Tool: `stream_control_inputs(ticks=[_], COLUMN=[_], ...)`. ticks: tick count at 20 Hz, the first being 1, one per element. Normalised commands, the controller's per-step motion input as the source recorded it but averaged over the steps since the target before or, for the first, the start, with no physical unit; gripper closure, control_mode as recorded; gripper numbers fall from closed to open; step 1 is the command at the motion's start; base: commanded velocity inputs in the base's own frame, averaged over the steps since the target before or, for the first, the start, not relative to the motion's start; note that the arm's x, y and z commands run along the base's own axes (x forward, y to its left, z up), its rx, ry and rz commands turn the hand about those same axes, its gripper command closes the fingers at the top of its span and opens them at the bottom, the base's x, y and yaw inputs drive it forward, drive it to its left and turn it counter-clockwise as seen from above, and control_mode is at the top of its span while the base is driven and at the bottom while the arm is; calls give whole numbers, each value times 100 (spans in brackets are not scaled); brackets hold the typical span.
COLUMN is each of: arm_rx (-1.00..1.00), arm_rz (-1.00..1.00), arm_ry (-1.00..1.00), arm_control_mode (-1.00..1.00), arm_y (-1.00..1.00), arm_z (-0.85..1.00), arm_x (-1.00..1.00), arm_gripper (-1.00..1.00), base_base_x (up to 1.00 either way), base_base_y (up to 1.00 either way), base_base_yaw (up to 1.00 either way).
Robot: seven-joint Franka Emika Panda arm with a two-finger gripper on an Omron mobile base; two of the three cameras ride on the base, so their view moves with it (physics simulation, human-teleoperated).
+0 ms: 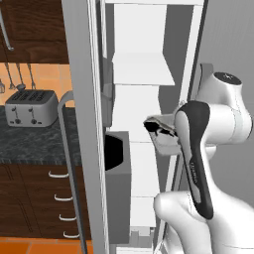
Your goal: Take the meat container that has the fish and place it on the second highest rack of the freezer. Then take the vegetable container that has the avocado and carrot and place it on the highest rack of the freezer.
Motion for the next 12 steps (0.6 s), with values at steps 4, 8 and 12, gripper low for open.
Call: stream_control_inputs(ticks=[4, 8, 12], arm_rx=[0, -1, -2], arm_rz=[-1, 0, 0], arm_ry=[0, 0, 0], arm_control_mode=[-100, -100, -100], arm_y=[1, 6, 4], arm_z=[-17, -41, -51], arm_x=[80, 73, 70], arm_gripper=[100, 100, 100], base_base_x=[0, 0, 0], base_base_y=[0, 0, 0], base_base_yaw=[0, 0, 0])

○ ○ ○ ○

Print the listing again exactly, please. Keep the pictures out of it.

▶ Solution for this exercise
Tool: `stream_control_inputs(ticks=[_], COLUMN=[_], ...)`. ticks: tick count at 20 Hz, the first being 1, one per element. Normalised commands, the controller's per-step motion input as the source recorded it but averaged over the steps since the target before or, for the first, the start, with no physical unit; gripper closure, control_mode as recorded; gripper numbers fall from closed to open; step 1 is the command at the motion's start; base: commanded velocity inputs in the base's own frame, averaged over the steps since the target before or, for the first, the start, not relative to the motion's start; note that the arm's x, y and z commands run along the base's own axes (x forward, y to its left, z up), its rx, ry and rz commands turn the hand about those same axes, its gripper command closes the fingers at the top of its span and opens them at the bottom, the base's x, y and yaw inputs drive it forward, drive it to its left and turn it counter-clockwise as seen from above, and control_mode is at the top of its span while the base is driven and at the bottom while the arm is; calls give whole numbers, each value times 100 (spans in brackets are not scaled); brackets hold the typical span.
COLUMN is each of: arm_rx (-1.00..1.00), arm_rz (-1.00..1.00), arm_ry (-1.00..1.00), arm_control_mode (-1.00..1.00), arm_y (-1.00..1.00), arm_z (-0.85..1.00), arm_x (-1.00..1.00), arm_gripper (-1.00..1.00), base_base_x (up to 1.00 either way), base_base_y (up to 1.00 either way), base_base_yaw (up to 1.00 either way).
Robot: seven-joint Franka Emika Panda arm with a two-finger gripper on an Omron mobile base; two of the three cameras ride on the base, so their view moves with it (physics simulation, human-teleoperated).
+0 ms: 
Your goal: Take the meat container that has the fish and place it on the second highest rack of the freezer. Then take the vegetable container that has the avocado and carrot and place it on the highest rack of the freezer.
Motion for the next 12 steps (0.6 s), with values at steps 4, 8 and 12, gripper low for open.
Call: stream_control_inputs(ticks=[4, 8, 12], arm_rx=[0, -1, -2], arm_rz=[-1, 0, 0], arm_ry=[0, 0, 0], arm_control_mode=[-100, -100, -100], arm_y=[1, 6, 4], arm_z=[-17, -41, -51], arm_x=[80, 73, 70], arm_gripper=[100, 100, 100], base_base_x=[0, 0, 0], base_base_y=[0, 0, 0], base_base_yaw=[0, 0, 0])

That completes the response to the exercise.